▶ Work instruction: The entries that follow need to be retyped verbatim.
---------- Records for this task ----------
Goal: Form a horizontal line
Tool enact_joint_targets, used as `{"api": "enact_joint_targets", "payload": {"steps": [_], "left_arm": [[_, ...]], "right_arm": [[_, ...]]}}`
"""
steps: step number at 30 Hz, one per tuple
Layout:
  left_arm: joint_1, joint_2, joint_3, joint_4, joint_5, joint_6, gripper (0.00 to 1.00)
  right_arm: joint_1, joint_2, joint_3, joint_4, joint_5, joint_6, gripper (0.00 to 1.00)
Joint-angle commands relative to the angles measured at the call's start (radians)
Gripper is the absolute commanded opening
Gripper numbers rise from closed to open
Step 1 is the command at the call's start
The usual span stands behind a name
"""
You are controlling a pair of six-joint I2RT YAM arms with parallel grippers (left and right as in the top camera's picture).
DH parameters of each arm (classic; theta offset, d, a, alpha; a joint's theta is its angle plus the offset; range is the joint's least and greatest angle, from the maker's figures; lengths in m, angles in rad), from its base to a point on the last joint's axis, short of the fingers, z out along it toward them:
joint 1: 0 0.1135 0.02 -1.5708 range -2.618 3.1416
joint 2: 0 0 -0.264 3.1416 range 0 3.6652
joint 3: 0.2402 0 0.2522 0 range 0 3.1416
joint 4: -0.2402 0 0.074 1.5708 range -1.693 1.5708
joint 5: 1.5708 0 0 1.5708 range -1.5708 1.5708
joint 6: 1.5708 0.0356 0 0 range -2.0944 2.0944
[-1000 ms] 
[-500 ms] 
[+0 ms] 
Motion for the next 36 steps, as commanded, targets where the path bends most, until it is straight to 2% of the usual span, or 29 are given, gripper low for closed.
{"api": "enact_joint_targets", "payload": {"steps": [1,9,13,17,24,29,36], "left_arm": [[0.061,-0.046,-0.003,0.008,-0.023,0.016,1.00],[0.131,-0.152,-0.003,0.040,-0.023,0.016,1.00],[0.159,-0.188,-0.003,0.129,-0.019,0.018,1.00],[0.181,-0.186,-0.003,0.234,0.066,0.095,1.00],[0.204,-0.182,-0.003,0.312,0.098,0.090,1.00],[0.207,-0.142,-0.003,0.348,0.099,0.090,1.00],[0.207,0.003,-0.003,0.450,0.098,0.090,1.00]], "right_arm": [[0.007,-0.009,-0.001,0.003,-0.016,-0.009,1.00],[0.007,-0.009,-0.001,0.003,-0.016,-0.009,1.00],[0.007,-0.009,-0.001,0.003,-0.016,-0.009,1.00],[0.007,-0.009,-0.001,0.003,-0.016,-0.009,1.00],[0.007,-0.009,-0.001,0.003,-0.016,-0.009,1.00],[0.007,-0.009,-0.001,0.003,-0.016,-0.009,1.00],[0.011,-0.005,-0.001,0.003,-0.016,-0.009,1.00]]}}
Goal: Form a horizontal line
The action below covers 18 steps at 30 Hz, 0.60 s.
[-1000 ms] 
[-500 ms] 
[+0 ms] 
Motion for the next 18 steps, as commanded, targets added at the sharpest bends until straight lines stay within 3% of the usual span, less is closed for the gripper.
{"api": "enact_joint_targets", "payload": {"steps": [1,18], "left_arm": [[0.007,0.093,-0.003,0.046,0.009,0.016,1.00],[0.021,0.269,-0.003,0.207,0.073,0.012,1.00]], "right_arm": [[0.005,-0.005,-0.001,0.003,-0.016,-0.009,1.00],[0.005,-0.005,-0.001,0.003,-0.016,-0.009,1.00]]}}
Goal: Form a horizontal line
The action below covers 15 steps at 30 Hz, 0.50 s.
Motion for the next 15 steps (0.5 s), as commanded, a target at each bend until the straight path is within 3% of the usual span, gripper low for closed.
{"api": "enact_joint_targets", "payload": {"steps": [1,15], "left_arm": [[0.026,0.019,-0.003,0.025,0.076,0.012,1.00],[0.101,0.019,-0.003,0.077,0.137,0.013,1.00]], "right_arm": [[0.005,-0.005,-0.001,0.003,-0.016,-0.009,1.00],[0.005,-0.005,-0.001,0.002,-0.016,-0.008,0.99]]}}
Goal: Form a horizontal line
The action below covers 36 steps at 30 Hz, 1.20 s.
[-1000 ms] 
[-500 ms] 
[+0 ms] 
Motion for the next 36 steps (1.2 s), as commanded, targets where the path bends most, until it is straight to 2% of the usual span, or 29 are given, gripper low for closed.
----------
▶ Answer space:
Goal: Form a horizontal line
Tool enact_joint_targets, used as `{"api": "enact_joint_targets", "payload": {"steps": [_], "left_arm": [[_, ...]], "right_arm": [[_, ...]]}}`
"""
steps: step number at 30 Hz, one per tuple
Layout:
  left_arm: joint_1, joint_2, joint_3, joint_4, joint_5, joint_6, gripper (0.00 to 1.00)
  right_arm: joint_1, joint_2, joint_3, joint_4, joint_5, joint_6, gripper (0.00 to 1.00)
Joint-angle commands relative to the angles measured at the call's start (radians)
Gripper is the absolute commanded opening
Gripper numbers rise from closed to open
Step 1 is the command at the call's start
The usual span stands behind a name
"""
You are controlling a pair of six-joint I2RT YAM arms with parallel grippers (left and right as in the top camera's picture).
DH parameters of each arm (classic; theta offset, d, a, alpha; a joint's theta is its angle plus the offset; range is the joint's least and greatest angle, from the maker's figures; lengths in m, angles in rad), from its base to a point on the last joint's axis, short of the fingers, z out along it toward them:
joint 1: 0 0.1135 0.02 -1.5708 range -2.618 3.1416
joint 2: 0 0 -0.264 3.1416 range 0 3.6652
joint 3: 0.2402 0 0.2522 0 range 0 3.1416
joint 4: -0.2402 0 0.074 1.5708 range -1.693 1.5708
joint 5: 1.5708 0 0 1.5708 range -1.5708 1.5708
joint 6: 1.5708 0.0356 0 0 range -2.0944 2.0944
[-1000 ms] 
[-500 ms] 
[+0 ms] 
Motion for the next 36 steps, as commanded, targets where the path bends most, until it is straight to 2% of the usual span, or 29 are given, gripper low for closed.
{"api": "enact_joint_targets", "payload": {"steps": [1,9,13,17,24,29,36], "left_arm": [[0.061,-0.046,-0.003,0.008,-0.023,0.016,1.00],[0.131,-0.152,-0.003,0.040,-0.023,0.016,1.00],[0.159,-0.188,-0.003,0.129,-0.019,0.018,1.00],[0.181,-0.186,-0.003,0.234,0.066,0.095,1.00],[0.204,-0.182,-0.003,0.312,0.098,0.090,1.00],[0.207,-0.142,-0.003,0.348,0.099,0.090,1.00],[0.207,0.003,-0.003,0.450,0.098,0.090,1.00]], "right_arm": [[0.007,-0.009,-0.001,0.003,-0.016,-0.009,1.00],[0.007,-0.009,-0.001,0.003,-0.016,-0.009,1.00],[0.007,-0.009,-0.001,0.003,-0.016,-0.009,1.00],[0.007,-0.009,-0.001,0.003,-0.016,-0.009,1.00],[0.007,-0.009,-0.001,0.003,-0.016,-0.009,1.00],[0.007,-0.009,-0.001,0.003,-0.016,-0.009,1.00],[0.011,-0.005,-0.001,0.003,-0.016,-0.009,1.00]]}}
Goal: Form a horizontal line
The action below covers 18 steps at 30 Hz, 0.60 s.
[-1000 ms] 
[-500 ms] 
[+0 ms] 
Motion for the next 18 steps, as commanded, targets added at the sharpest bends until straight lines stay within 3% of the usual span, less is closed for the gripper.
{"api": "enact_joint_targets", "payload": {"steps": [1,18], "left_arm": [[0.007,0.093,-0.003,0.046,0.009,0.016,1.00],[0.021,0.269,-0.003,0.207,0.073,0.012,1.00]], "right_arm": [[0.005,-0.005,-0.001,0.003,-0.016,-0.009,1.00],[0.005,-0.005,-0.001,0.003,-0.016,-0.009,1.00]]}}
Goal: Form a horizontal line
The action below covers 15 steps at 30 Hz, 0.50 s.
Motion for the next 15 steps (0.5 s), as commanded, a target at each bend until the straight path is within 3% of the usual span, gripper low for closed.
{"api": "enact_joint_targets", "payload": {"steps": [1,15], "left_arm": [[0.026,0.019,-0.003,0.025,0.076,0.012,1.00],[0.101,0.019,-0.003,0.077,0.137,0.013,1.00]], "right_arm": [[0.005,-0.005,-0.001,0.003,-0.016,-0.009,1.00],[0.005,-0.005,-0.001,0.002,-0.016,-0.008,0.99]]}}
Goal: Form a horizontal line
The action below covers 36 steps at 30 Hz, 1.20 s.
[-1000 ms] 
[-500 ms] 
[+0 ms] 
Motion for the next 36 steps (1.2 s), as commanded, targets where the path bends most, until it is straight to 2% of the usual span, or 29 are given, gripper low for closed.

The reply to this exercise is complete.